▸ Exercise: Only the lines below, from the one with "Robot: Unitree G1" through the one with "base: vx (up", are to be written out, exactly.

▸ Stored data:
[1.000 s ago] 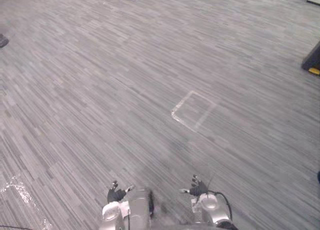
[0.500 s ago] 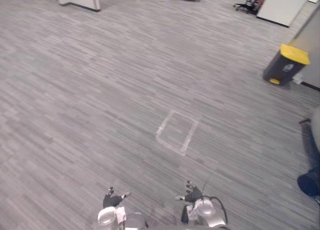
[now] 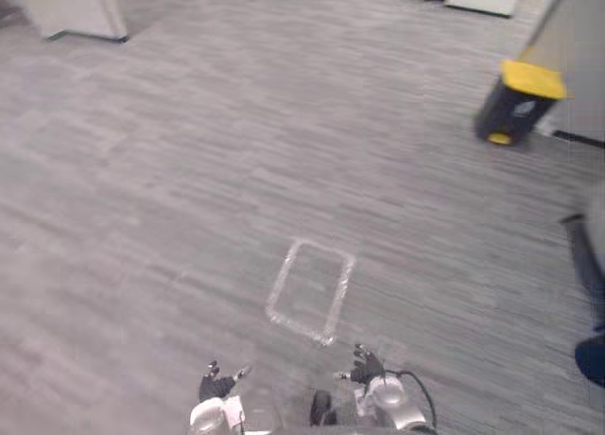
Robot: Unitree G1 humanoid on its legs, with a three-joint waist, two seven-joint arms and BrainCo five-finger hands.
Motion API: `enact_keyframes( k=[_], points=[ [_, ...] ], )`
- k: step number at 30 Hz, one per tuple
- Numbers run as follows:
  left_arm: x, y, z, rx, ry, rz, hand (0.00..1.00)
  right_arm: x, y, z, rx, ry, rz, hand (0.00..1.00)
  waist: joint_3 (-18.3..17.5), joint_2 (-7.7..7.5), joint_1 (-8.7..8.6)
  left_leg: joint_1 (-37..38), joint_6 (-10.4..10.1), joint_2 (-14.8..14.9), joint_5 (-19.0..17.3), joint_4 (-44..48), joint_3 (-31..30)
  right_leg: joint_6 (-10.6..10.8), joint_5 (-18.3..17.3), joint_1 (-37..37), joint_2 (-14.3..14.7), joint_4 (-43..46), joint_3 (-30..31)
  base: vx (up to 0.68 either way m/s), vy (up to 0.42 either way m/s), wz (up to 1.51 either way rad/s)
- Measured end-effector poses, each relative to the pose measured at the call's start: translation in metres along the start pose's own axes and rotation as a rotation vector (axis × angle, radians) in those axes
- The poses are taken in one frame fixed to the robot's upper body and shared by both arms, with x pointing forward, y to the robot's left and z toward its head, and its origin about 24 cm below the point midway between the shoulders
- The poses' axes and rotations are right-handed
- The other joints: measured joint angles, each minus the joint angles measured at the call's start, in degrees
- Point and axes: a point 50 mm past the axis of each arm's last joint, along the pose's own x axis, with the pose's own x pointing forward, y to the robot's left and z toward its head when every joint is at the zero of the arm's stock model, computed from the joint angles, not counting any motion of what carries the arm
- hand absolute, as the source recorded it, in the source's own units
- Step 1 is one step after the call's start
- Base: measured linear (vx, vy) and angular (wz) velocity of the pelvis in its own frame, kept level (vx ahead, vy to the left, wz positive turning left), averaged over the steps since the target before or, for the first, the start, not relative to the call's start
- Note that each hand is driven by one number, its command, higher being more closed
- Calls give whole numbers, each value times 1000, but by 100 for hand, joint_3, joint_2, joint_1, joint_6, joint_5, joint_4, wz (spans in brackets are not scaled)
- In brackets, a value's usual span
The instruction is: Organize the slippers on the shoe rack
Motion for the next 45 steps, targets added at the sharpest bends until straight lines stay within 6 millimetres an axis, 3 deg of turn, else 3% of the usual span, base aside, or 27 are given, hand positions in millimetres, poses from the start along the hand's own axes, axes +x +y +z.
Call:
enact_keyframes(
  k=[1,3,5,6,8,9,11,13,15,17,19,21,22,23,24,27,28,30,31,33,35,36,38,39,40,43,45],
  points=[
    [0,-1,2,-3,-9,-3,0,1,-1,2,-4,0,-2,0,28,-24,48,-160,10,-176,-139,-784,-84,114,-45,173,-52,-74,258,472,124,-154],
    [1,-5,6,-8,-20,-13,0,2,-2,5,4,-9,-12,0,77,-19,80,-395,17,-533,-83,-2165,-490,264,-143,449,-239,-232,587,497,211,-113],
    [1,-10,8,-17,-29,-21,0,2,-4,5,10,-7,-19,0,99,-43,165,-561,-71,-907,378,-3441,-1191,311,-312,603,-475,-338,834,383,235,-78],
    [0,-12,8,-24,-33,-25,0,2,-5,4,8,-3,-22,0,92,33,190,-566,-100,-952,625,-4054,-1609,407,-522,676,-522,-326,991,425,314,-87],
    [-1,-13,5,-54,-21,-27,0,1,-3,-2,9,23,-16,0,53,154,228,-565,-227,-918,1211,-3812,-1558,527,-973,821,-609,-99,1209,513,409,-73],
    [0,-11,7,-56,-30,-22,0,0,-2,-5,7,31,-9,0,-2,-13,253,-588,-165,-994,1255,-3520,-1248,582,-1208,816,-814,189,1285,496,349,-69],
    [1,-7,7,-47,-27,-14,0,-1,-1,-8,15,35,-12,0,-106,-180,249,-464,83,-1059,973,-3435,-834,671,-1213,458,-1018,1061,1344,492,297,-89],
    [3,-5,9,-11,-24,-18,0,-1,-3,-5,22,16,-16,0,-53,-248,213,35,307,-1074,697,-3540,-430,1124,-758,-469,-1230,3167,1074,467,305,-102],
    [5,-6,7,48,-4,-37,0,-3,-4,-11,45,30,-21,0,-2,-254,184,748,415,-1123,534,-3761,-192,1072,-736,-942,-1626,4423,361,373,229,-65],
    [5,-4,3,85,11,-38,0,-3,-5,-7,47,9,-25,0,-24,-253,49,1259,477,-1111,469,-4044,-111,987,-895,-1154,-1813,4383,-291,366,177,-18],
    [5,-2,0,105,25,-37,0,-3,-8,-12,43,28,-30,0,-35,-262,-15,1714,501,-1007,452,-4367,-41,1010,-1033,-1259,-1746,3446,-885,323,60,-5],
    [5,-3,-2,122,31,-43,0,-1,-8,-8,37,24,-28,0,-30,-247,-61,1970,489,-939,446,-4552,-13,980,-950,-1404,-1612,2579,-1177,354,19,-10],
    [5,-3,-3,137,33,-51,0,-1,-8,-8,37,26,-27,0,-22,-240,-74,2048,443,-928,420,-4573,-24,958,-743,-1452,-1450,2036,-1160,383,-9,-6],
    [6,-1,-2,150,30,-56,0,-1,-8,-11,36,40,-26,0,-67,-316,-68,2093,362,-993,367,-4571,-55,781,-25,-1374,-1292,1156,-1034,463,-46,2],
    [6,-1,-3,163,38,-66,0,-1,-9,-13,37,44,-29,0,-107,-346,-66,2157,301,-1060,255,-4538,-213,500,410,-1334,-1257,980,-983,352,-51,10],
    [2,-13,-9,158,52,-96,0,-2,-23,-18,60,55,-73,0,-202,-63,-113,1944,48,-798,68,-3811,-289,538,186,-1110,-1099,744,-1147,294,-62,19],
    [2,-13,-7,147,44,-100,0,-3,-22,-19,62,54,-75,0,-203,-47,-92,1597,13,-720,30,-3002,-282,541,57,-1040,-1051,729,-1124,238,-72,-5],
    [0,-13,-7,125,35,-96,0,-4,-21,-19,63,47,-77,0,-198,32,-71,828,-19,-401,307,-1109,-321,431,-123,-775,-787,729,-976,305,-49,-42],
    [0,-12,-5,122,25,-94,0,-4,-19,-18,62,46,-73,0,-211,59,-48,650,70,-293,187,-606,-379,329,-250,-661,-676,771,-805,318,13,-78],
    [0,-13,-3,119,17,-92,0,-3,-16,-18,63,49,-70,0,-203,-8,-9,505,56,-264,-177,-681,-408,376,-277,-571,-665,860,-432,277,48,-114],
    [0,-13,-4,120,20,-91,0,-3,-17,-18,63,52,-74,0,-205,-25,-5,463,-8,-422,-387,-1546,-843,459,-267,-541,-685,840,3,246,141,-131],
    [0,-13,-4,120,22,-90,0,-3,-17,-18,65,53,-74,0,-205,-27,-4,465,-52,-598,-419,-2215,-1356,551,-264,-556,-689,839,318,198,208,-129],
    [0,-14,-6,120,31,-93,0,-4,-17,-19,70,56,-72,0,-234,7,31,550,-60,-781,-299,-3053,-2295,705,-272,-630,-686,871,750,167,272,-123],
    [-1,-16,-10,119,45,-98,0,-4,-18,-19,68,57,-75,0,-290,89,41,617,-54,-762,-20,-3472,-2641,823,-304,-733,-613,918,952,119,332,-129],
    [1,-17,-7,123,41,-99,0,-4,-19,-22,71,65,-76,0,-331,84,47,684,-279,-735,198,-3450,-2361,989,-330,-718,-627,906,1259,96,340,-125],
    [2,-5,-9,142,47,-74,0,-8,-9,-30,82,84,-42,0,-491,-185,121,866,-49,-837,190,-3680,-1593,1144,-247,-719,-952,729,1611,92,319,-118],
    [3,-3,-9,148,50,-71,0,-9,-8,-31,86,87,-41,0,-519,-255,130,1013,79,-874,160,-3771,-1139,1272,-167,-755,-1042,657,1833,49,220,-97]
  ],
)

▸ Answer section:
Robot: Unitree G1 humanoid on its legs, with a three-joint waist, two seven-joint arms and BrainCo five-finger hands.
Motion API: `enact_keyframes( k=[_], points=[ [_, ...] ], )`
- k: step number at 30 Hz, one per tuple
- Numbers run as follows:
  left_arm: x, y, z, rx, ry, rz, hand (0.00..1.00)
  right_arm: x, y, z, rx, ry, rz, hand (0.00..1.00)
  waist: joint_3 (-18.3..17.5), joint_2 (-7.7..7.5), joint_1 (-8.7..8.6)
  left_leg: joint_1 (-37..38), joint_6 (-10.4..10.1), joint_2 (-14.8..14.9), joint_5 (-19.0..17.3), joint_4 (-44..48), joint_3 (-31..30)
  right_leg: joint_6 (-10.6..10.8), joint_5 (-18.3..17.3), joint_1 (-37..37), joint_2 (-14.3..14.7), joint_4 (-43..46), joint_3 (-30..31)
  base: vx (up to 0.68 either way m/s), vy (up to 0.42 either way m/s), wz (up to 1.51 either way rad/s)

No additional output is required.